* _WHAT TO PRODUCE_: Every word of the data must be reproduced in your reply exactly.

* _STORED DATA_:
============================================================

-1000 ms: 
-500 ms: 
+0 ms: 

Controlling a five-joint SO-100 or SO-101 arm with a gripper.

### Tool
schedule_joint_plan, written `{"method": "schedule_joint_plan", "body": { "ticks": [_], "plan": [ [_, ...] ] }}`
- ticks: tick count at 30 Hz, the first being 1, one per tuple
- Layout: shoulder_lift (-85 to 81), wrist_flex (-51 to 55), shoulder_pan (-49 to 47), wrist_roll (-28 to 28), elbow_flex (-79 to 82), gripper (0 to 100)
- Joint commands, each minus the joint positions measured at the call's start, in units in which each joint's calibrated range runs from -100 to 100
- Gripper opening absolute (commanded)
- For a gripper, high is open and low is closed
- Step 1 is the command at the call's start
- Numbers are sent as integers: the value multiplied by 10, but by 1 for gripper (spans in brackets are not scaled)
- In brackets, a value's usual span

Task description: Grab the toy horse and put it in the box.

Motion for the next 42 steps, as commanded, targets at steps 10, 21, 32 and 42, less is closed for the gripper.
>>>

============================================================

* _ANSWER TO THIS PROBLEM_:
-1000 ms: 
-500 ms: 
+0 ms: 

Controlling a five-joint SO-100 or SO-101 arm with a gripper.

### Tool
schedule_joint_plan, written `{"method": "schedule_joint_plan", "body": { "ticks": [_], "plan": [ [_, ...] ] }}`
- ticks: tick count at 30 Hz, the first being 1, one per tuple
- Layout: shoulder_lift (-85 to 81), wrist_flex (-51 to 55), shoulder_pan (-49 to 47), wrist_roll (-28 to 28), elbow_flex (-79 to 82), gripper (0 to 100)
- Joint commands, each minus the joint positions measured at the call's start, in units in which each joint's calibrated range runs from -100 to 100
- Gripper opening absolute (commanded)
- For a gripper, high is open and low is closed
- Step 1 is the command at the call's start
- Numbers are sent as integers: the value multiplied by 10, but by 1 for gripper (spans in brackets are not scaled)
- In brackets, a value's usual span

Task description: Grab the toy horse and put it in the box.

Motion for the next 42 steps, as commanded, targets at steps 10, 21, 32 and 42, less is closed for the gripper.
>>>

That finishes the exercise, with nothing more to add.